Fede e folklore si fondono al “Don Milani” tra tradizioni, canti popolari e degustazioni
La tradizione dei falò di San Nicola, particolarmente sentita in Calabria nei centri arbëreshë come Lungro, si compie, ogni volta, il 6 dicembre, per “accendere” la luce sulle tenebre invernali, unendo fede e folklore, devozione cristiana e antiche tradizioni pagane. Come simbolo di luce, purificazione e protezione, il grande falò di San Nicola è stato acceso nel piazzale esterno del Centro di riabilitazione e Casa protetta “Don Milani” del comune cosentino che ha compiuto, anche quest’anno, il rito di devozione nei confronti del santo patrono di Lungro, San Nicola di Mira.
L’équipe multidisciplinare della Struttura ha voluto ricreare la magica atmosfera che apre le porte al Natale promuovendo un momento significativo di festa che ha fatto rivivere a tutti i presenti i profumi, i sapori, le musiche e, soprattutto, il calore dal sentore antico che è capace di unire tutta la comunità in un’ammirazione partecipata che mantiene viva la memoria storica e rafforza i legami sociali. Il falò è stato acceso nel pomeriggio all’esterno della Struttura dove, all’interno, gli ospiti ed il personale si sono riuniti nel grande spazio dedicato alla riabilitazione motoria addobbato a festa, per l’occasione, con decorazioni varie realizzate durante le attività grafico-creative, tra immaginette sacre e cartelloni raffiguranti i simboli della festa.

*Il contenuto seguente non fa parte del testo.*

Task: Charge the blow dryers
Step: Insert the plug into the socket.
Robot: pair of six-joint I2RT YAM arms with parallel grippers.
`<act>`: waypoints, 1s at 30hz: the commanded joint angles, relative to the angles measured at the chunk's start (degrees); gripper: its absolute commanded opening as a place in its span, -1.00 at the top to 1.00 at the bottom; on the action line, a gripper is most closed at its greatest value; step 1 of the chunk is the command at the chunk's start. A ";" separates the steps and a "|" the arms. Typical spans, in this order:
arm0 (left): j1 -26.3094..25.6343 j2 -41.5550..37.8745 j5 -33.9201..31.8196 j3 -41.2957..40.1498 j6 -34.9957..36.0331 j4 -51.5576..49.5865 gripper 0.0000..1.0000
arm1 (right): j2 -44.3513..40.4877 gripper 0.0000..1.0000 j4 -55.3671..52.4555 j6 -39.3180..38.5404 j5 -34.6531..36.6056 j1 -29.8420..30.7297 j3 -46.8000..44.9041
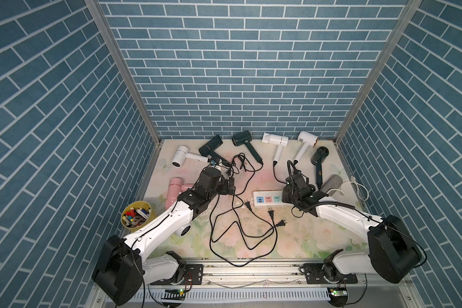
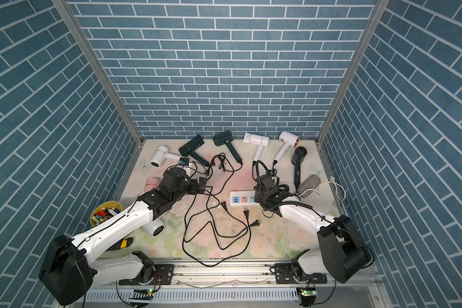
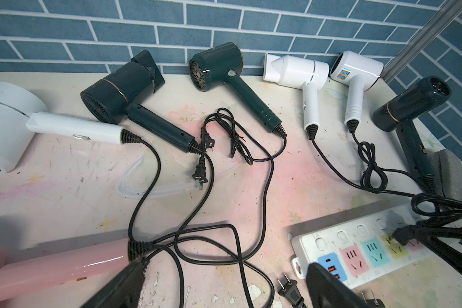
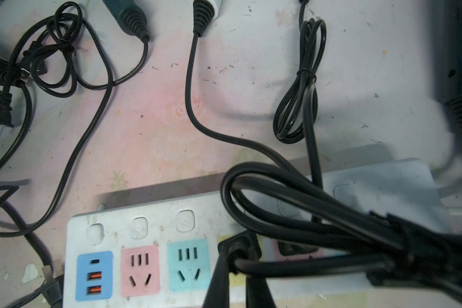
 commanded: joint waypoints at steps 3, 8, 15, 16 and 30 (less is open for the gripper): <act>0.14 -0.96 0.17 -0.69 0.46 0.46 -0.99 | 2.58 1.00 -2.54 2.33 2.55 -0.08 -1.37; 0.21 -0.98 0.26 -0.73 0.39 0.53 -0.99 | 3.69 1.00 -2.00 2.44 2.45 -0.12 -0.94; 0.17 -0.79 0.52 -0.75 0.46 0.76 -0.99 | 3.26 1.00 -1.97 2.43 3.96 -0.12 -0.63; 0.16 -0.80 0.56 -0.73 0.40 0.78 -0.99 | 3.25 1.00 -2.15 2.34 4.04 -0.11 -0.45; 0.21 -0.89 0.61 -0.82 0.42 0.87 -0.99 | 4.09 1.00 0.35 2.06 3.61 -0.21 0.19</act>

Intanto che il fuoco iniziava a scoppiettare, l’attesa è stata valorizzata dalla presenza del gruppo folkloristico “Te Bukurit Ka Ungra” che ha accompagnato l’evento con musiche e canti della tradizione, consentendo a tutti di rievocare esperienze emotivamente piacevoli del loro passato e vivere momenti irripetibili e tanto suggestivi. Molto apprezzata è stata anche la presenza di una volontaria che ha illustrato la preparazione delle “crespelle”, le ciambelline fritte della tradizione gastronomica calabrese, anche legate ai festeggiamenti per San Nicola. Per quest’ultimo il gruppo folk ha intonato un canto proprio nel momento in cui la prima crespella è stata poggiata nell’olio bollente, come tradizione vuole. E, intorno, tutti assorti in un clima di piena adesione e fervida partecipazione. I musicisti hanno, quindi, eseguito altre canzoni natalizie a suon di fisarmonica, coinvolgendo attivamente i nostri ospiti che hanno cantato allegramente i versi più noti. La degustazione delle crespelle ha rappresentato un momento altrettanto potente di condivisione gioiosa in cui ha prevalso la voglia di stare insieme e di gioire per le piccole cose che rendono gli attimi eterni.
In occasione della celebrazione, il cappellano del Centro, padre Alex Talarico, è intervenuto per rivolgere ai nostri ospiti un messaggio di sostegno e vicinanza ma anche di incoraggiamento nel segno della fede cristiana e dell’azione del Santo patrono, nonché della solidarietà e della fraternità.